Range to output from the entries below: the line containing "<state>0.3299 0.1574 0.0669" through the line containing "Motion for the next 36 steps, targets". Set it down exactly, ends included, nothing else.
Data for review below:
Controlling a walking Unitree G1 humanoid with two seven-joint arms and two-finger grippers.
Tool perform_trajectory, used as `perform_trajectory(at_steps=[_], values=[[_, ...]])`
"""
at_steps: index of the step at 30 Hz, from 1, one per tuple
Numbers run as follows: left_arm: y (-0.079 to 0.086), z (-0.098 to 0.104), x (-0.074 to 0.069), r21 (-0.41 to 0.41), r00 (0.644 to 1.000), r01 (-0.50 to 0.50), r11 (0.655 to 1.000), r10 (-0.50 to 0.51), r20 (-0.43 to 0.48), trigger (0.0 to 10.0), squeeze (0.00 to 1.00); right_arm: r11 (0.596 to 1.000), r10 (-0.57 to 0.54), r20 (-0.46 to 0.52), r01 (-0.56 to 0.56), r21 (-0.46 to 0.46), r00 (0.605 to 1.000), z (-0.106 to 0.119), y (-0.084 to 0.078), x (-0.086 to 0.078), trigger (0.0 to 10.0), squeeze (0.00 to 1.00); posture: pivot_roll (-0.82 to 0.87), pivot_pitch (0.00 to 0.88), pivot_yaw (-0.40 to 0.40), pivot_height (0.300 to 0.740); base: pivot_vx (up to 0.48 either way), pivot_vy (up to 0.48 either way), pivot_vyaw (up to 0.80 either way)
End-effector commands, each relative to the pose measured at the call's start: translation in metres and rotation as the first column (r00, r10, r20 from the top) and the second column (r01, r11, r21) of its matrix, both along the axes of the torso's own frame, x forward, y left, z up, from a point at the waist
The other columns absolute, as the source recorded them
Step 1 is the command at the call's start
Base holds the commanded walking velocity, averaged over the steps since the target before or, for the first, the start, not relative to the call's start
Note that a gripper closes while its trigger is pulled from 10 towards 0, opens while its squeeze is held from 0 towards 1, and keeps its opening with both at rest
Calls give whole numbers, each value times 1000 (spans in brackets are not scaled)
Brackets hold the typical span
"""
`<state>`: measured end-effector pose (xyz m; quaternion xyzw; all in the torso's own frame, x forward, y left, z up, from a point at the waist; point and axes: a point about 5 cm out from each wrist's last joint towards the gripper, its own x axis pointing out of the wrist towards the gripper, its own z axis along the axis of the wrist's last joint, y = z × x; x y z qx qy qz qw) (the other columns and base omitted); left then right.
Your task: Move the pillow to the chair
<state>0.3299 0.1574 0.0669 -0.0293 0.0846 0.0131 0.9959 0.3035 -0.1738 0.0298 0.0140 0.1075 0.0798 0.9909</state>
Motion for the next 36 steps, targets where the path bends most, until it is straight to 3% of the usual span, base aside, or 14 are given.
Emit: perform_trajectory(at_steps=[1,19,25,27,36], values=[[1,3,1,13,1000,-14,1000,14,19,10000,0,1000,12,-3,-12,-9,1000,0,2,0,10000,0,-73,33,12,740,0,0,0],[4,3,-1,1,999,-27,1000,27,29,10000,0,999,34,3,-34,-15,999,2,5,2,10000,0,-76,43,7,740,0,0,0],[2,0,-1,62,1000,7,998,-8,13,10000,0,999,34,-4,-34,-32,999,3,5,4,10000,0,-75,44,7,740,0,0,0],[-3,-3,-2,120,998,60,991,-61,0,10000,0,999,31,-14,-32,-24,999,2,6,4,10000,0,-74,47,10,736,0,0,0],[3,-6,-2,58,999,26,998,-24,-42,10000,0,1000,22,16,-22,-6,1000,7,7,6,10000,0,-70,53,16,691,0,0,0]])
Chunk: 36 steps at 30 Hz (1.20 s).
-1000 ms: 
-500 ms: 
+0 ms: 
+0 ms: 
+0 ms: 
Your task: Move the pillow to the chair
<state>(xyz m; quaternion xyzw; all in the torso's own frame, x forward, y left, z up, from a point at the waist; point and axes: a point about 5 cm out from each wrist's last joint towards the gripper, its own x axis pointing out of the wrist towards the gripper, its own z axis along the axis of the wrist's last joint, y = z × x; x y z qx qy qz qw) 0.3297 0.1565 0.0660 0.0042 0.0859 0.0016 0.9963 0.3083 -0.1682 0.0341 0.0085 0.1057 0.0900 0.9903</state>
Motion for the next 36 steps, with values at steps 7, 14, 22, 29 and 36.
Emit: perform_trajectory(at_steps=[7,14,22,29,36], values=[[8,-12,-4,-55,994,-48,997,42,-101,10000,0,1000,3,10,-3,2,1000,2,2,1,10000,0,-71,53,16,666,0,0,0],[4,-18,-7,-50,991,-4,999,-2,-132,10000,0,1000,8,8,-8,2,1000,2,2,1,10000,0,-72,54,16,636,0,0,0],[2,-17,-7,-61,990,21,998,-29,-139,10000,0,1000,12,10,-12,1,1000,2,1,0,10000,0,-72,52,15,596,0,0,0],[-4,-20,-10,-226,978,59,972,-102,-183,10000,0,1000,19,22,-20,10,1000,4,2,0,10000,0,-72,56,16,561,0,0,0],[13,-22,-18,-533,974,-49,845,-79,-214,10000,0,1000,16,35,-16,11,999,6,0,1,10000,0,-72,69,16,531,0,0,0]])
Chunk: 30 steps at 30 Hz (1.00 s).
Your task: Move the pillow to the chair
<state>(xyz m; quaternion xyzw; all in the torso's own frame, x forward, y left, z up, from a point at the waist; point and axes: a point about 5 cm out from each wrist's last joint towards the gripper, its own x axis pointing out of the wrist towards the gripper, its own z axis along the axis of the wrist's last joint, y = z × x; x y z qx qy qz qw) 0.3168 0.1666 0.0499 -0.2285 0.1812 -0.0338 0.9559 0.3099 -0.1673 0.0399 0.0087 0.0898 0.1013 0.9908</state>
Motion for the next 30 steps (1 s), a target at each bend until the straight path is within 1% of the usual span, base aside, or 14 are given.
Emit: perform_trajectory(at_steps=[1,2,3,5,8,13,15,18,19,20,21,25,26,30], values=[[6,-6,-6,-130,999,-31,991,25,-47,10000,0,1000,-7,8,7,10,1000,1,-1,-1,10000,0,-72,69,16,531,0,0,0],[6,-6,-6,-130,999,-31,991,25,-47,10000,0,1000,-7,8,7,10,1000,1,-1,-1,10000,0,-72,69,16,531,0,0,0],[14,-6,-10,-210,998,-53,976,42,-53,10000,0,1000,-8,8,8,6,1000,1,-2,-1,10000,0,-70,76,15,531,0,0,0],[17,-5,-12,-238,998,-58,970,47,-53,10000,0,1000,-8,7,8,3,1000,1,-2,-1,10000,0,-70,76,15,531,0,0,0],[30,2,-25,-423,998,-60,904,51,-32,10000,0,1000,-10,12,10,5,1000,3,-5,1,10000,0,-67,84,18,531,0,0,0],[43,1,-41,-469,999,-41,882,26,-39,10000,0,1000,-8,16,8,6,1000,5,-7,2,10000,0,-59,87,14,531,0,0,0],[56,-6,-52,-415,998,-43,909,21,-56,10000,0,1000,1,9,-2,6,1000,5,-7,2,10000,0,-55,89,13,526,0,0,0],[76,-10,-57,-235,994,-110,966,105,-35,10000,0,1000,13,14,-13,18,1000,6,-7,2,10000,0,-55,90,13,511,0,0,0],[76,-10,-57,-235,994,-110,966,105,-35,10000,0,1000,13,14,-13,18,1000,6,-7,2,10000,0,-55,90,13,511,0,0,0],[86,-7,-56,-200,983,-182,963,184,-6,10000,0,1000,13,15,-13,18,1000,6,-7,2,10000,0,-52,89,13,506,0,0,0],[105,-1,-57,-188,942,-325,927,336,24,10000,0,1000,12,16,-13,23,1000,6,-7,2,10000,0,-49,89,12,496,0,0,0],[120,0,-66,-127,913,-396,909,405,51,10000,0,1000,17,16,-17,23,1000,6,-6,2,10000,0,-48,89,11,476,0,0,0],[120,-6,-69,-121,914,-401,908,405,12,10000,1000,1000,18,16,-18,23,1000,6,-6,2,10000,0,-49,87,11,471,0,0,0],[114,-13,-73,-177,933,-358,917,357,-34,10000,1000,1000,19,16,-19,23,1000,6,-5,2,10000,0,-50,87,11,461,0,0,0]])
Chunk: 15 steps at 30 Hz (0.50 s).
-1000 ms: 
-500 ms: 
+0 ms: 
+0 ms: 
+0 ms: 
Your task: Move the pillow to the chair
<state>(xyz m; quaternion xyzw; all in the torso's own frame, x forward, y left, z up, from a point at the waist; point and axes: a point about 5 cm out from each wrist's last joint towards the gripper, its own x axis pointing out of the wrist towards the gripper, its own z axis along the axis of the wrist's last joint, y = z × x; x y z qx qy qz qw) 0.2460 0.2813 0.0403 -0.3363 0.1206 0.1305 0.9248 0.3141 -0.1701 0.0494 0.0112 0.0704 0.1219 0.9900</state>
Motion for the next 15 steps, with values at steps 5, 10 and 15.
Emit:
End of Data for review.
Expected answer -
<state>0.3299 0.1574 0.0669 -0.0293 0.0846 0.0131 0.9959 0.3035 -0.1738 0.0298 0.0140 0.1075 0.0798 0.9909</state>
Motion for the next 36 steps, targets where the path bends most, until it is straight to 3% of the usual span, base aside, or 14 are given.

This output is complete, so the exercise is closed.